As part of the project I’m working on to deskew perspective images and insert them as RasterImage entities inside AutoCAD, I spent quite some time migrating pure Python code – a good deal of which I had to create for various assignments as part of the linear algebra class I’ve now finished – for it to work inside IronPython. For those of you who aren’t familiar with it, IronPython is a variant of Python that works with .NET via the Dynamic Language Runtime. Making it really easy to integrate with AutoCAD.
The code as it stood previously was working inside CPython, which I used on my Mac to complete the assignments for this course:
And it worked pretty well: I’d previously spent quite a bit of time getting the code in a reasonable shape for porting to other environments (placing loose code in functions, etc).
As mentioned previously, one of the big issues to resolve was to make sure my code wasn’t dependent on compiled Python (.pyc) files, as these currently don’t work inside IronPython.

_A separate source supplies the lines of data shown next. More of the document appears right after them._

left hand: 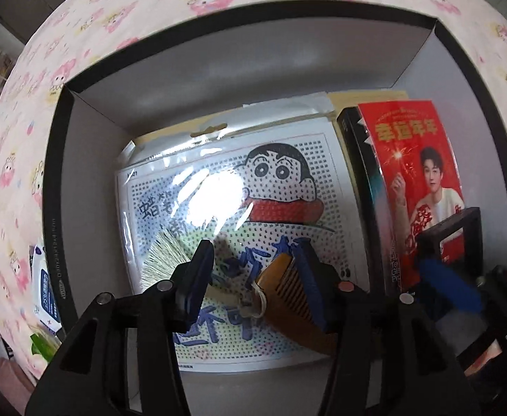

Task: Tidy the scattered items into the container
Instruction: 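Lower the comb into the box in front of the Shin-chan kit, then open both grippers to release the comb inside the box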

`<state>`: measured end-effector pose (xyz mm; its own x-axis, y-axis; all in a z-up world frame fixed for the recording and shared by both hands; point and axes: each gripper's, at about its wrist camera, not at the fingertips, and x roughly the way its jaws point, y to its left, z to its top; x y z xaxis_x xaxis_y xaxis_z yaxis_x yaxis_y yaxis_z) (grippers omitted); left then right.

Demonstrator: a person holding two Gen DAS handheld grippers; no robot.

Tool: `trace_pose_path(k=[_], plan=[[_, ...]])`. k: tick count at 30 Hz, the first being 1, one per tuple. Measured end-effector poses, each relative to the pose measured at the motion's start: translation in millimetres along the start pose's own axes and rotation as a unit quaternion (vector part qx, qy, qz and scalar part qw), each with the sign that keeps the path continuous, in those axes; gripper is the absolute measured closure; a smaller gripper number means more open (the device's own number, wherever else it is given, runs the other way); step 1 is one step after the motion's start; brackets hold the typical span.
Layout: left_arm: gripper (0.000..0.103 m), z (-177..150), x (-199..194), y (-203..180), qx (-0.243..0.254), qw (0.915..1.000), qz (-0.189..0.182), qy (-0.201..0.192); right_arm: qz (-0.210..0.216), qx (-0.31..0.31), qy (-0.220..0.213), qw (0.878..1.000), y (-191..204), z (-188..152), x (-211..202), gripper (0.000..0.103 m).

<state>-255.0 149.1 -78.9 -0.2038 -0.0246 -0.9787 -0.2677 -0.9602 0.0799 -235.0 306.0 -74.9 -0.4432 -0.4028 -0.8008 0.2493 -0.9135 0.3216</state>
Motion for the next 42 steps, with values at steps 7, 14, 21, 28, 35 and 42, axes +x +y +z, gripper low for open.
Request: trace_pose_path(k=[7, 14, 21, 28, 35, 42], plan=[[0.053, -2, 9, -15, 0.022, 0.9994, -0.024, 0.012, -0.064, -0.018, -0.027, 0.997, 4, 0, -15, 0.071], [0.051, -19, 16, -3, 0.037, 0.9986, 0.007, 0.036, -0.058, -0.026, -0.019, 0.998, 6, 0, -8, 0.065], [0.058, -23, 9, 13, 0.013, 0.9998, -0.014, -0.01, -0.046, -0.002, -0.033, 0.998, 3, 1, -12, 0.065], [0.071, -15, 12, 6, 0.008, 0.9963, -0.082, -0.025, -0.051, -0.019, -0.037, 0.998, 7, 0, -6, 0.065], [0.071, -24, 7, -3, 0.028, 0.9921, -0.121, -0.013, -0.036, 0.0, -0.046, 0.998, 4, 4, -4, 0.065], [0.069, -29, 17, -20, 0.068, 0.9927, -0.099, 0.011, -0.023, 0.006, -0.059, 0.998, 1, 5, -9, 0.065]])
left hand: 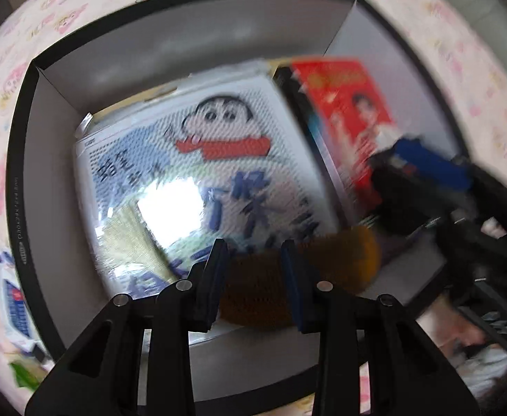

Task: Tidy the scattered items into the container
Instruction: 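Open both grippers to release the comb inside the box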

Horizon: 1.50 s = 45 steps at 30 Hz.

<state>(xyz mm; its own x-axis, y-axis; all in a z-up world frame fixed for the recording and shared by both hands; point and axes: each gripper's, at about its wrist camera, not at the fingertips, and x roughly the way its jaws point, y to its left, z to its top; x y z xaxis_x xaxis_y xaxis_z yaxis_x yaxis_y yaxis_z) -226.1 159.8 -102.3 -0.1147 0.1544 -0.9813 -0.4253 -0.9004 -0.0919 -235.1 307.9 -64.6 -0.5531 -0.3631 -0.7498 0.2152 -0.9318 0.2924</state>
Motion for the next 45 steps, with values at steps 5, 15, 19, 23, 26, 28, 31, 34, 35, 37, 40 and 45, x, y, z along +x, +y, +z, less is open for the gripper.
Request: trace_pose_path(k=[5, 15, 19, 23, 26, 28, 31, 34, 35, 37, 40, 45], plan=[[0.069, 3, 6, 1, 0.003, 0.9979, 0.063, 0.016, 0.001, -0.003, 0.008, 1.0, 2, -3, 0, 0.065], [0.07, -3, 5, 17, -0.034, 0.9983, 0.044, -0.017, 0.007, 0.004, 0.018, 1.0, 4, -8, 0, 0.065], [0.07, -10, -20, 4, -0.039, 0.995, 0.033, -0.086, 0.006, 0.025, -0.003, 1.0, 3, -16, -18, 0.065], [0.064, -5, -44, -5, -0.05, 0.986, 0.039, -0.154, -0.006, 0.037, -0.01, 0.999, 12, -19, -37, 0.065], [0.045, -4, -96, -2, -0.074, 0.9737, 0.056, -0.208, -0.02, 0.038, -0.016, 0.999, 21, -20, -55, 0.063], [0.038, -30, -137, 7, -0.083, 0.9635, 0.072, -0.244, -0.028, 0.038, -0.022, 0.999, 27, -19, -68, 0.06], [0.026, -39, -156, 12, -0.087, 0.9516, 0.076, -0.284, -0.048, 0.038, -0.03, 0.998, 37, -14, -91, 0.051], [0.009, -46, -169, 10, -0.088, 0.9435, 0.07, -0.312, -0.068, 0.033, -0.052, 0.996, 50, -11, -114, 0.029], [0.008, -53, -177, 8, -0.087, 0.9414, 0.072, -0.318, -0.072, 0.031, -0.059, 0.995, 55, -11, -122, 0.029], [0.008, -67, -193, 4, -0.083, 0.9375, 0.08, -0.328, -0.073, 0.029, -0.069, 0.995, 63, -10, -135, 0.028], [0.008, -84, -211, -1, -0.082, 0.931, 0.096, -0.342, -0.08, 0.027, -0.078, 0.993, 76, -10, -151, 0.028], [0.003, -112, -231, -3, -0.094, 0.9253, 0.105, -0.352, -0.086, 0.025, -0.095, 0.991, 96, -18, -174, 0.024]])
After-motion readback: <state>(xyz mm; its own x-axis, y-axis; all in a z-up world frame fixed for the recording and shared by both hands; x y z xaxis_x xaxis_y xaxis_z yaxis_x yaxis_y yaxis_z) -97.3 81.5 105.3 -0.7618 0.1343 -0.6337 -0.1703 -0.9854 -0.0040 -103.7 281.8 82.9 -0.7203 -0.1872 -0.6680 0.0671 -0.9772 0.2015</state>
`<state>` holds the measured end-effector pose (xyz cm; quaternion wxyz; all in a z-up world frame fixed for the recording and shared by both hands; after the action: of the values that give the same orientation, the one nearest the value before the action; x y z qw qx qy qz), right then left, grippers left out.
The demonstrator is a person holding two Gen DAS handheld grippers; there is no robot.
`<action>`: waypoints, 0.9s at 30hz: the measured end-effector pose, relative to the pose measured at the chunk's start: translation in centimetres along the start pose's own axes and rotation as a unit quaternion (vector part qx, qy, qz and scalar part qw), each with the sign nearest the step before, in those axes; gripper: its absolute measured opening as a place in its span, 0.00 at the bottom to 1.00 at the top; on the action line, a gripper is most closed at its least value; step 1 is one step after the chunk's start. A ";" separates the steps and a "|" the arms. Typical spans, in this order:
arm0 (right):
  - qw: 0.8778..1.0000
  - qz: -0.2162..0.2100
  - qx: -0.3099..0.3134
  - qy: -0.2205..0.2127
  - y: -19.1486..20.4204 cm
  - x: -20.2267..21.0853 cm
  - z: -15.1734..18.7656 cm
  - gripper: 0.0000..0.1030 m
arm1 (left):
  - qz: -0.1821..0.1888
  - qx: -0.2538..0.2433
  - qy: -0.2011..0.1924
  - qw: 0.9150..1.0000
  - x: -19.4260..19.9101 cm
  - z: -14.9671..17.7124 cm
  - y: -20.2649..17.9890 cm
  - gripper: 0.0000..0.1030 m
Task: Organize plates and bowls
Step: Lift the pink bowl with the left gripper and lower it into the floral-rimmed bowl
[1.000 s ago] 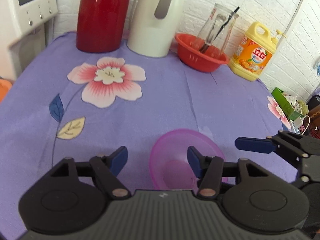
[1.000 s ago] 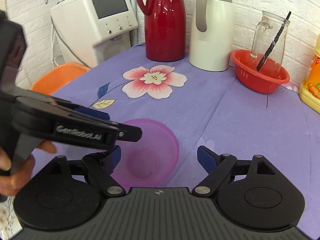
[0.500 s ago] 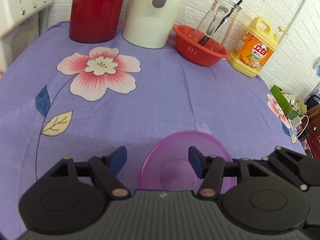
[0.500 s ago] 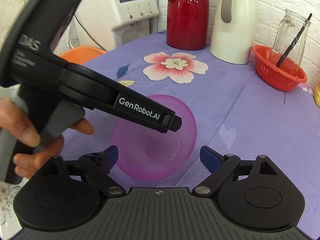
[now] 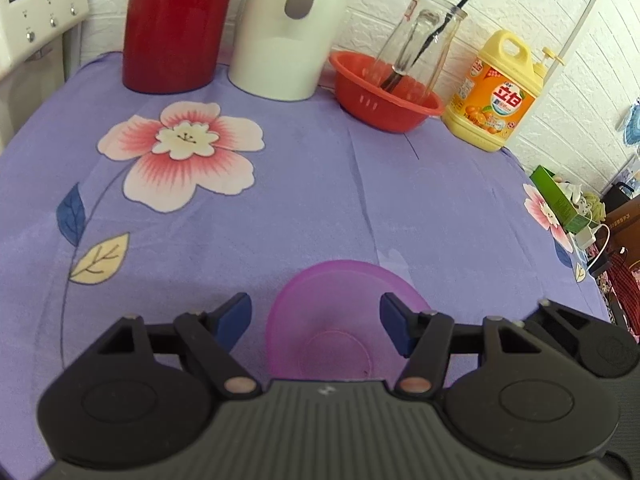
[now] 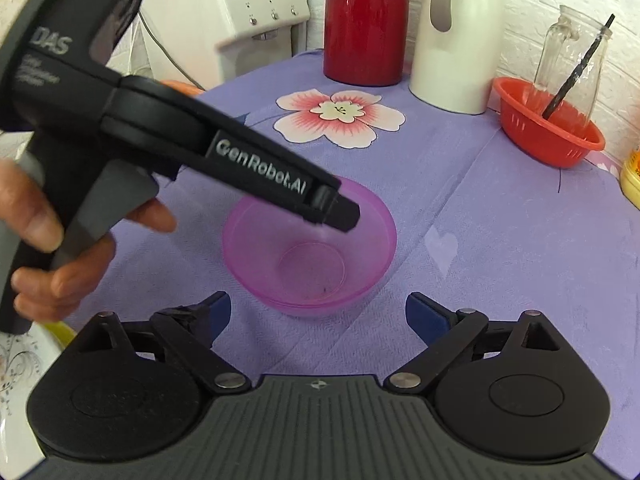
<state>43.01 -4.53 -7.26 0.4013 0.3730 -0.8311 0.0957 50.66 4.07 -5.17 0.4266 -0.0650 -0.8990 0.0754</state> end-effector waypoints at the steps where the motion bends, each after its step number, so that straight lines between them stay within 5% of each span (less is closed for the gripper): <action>1: 1.000 0.000 -0.001 0.003 -0.2 -0.5 -0.1 1.00 | 0.004 -0.004 0.004 1.000 -0.3 0.1 -0.2 0.61; 5: 1.000 -0.016 -0.011 0.009 -0.7 -1.9 -0.5 1.00 | 0.025 -0.021 0.023 0.999 -1.2 0.7 -1.0 0.57; 18: 0.996 0.017 0.002 -0.084 1.1 6.1 -1.3 1.00 | 0.039 -0.065 -0.047 0.996 5.6 0.1 -5.3 0.57; 27: 0.991 0.064 0.009 -0.116 3.5 15.4 5.0 1.00 | 0.088 -0.088 -0.074 0.989 12.4 6.3 -13.0 0.57</action>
<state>31.44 -12.68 1.30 0.2917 0.3311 -0.8934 0.0847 37.31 -6.92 2.76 0.3435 -0.1754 -0.9219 0.0374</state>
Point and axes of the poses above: each gripper's, at about its wrist camera, not at the fingertips, and x roughly against the way its jaws point, y to its left, z to its underside, the point moved 7 cm from there along -x, roughly the way its jaws point, and after that the axes turned 11 degrees about -z, right-handed, at the moved point
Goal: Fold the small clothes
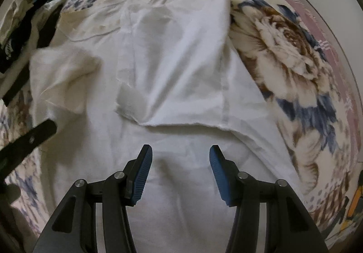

With that particular issue resolved – we had to implement our own “solver” module in one of the later homework assignments, effectively replacing the compiled one we’d been given previously – it remained to get cracking on getting the .py modules themselves to work inside IronPython.
The most straightforward way to get moving on this was to use the Python REPL – provided as IPY.EXE, a command-line application – to try out the code and look at the results (and the errors… the errors… :-). My aim was to build a single codebase that would work via the command-line in CPython, with standalone IronPython (i.e. IPY.EXE) and then inside IronPython hosted by an AutoCAD app. And the Python code inside AutoCAD should integrate with its the UI, sending messages to the user via the command-line and displaying the progress of long-running operations via the progress meter in the status bar.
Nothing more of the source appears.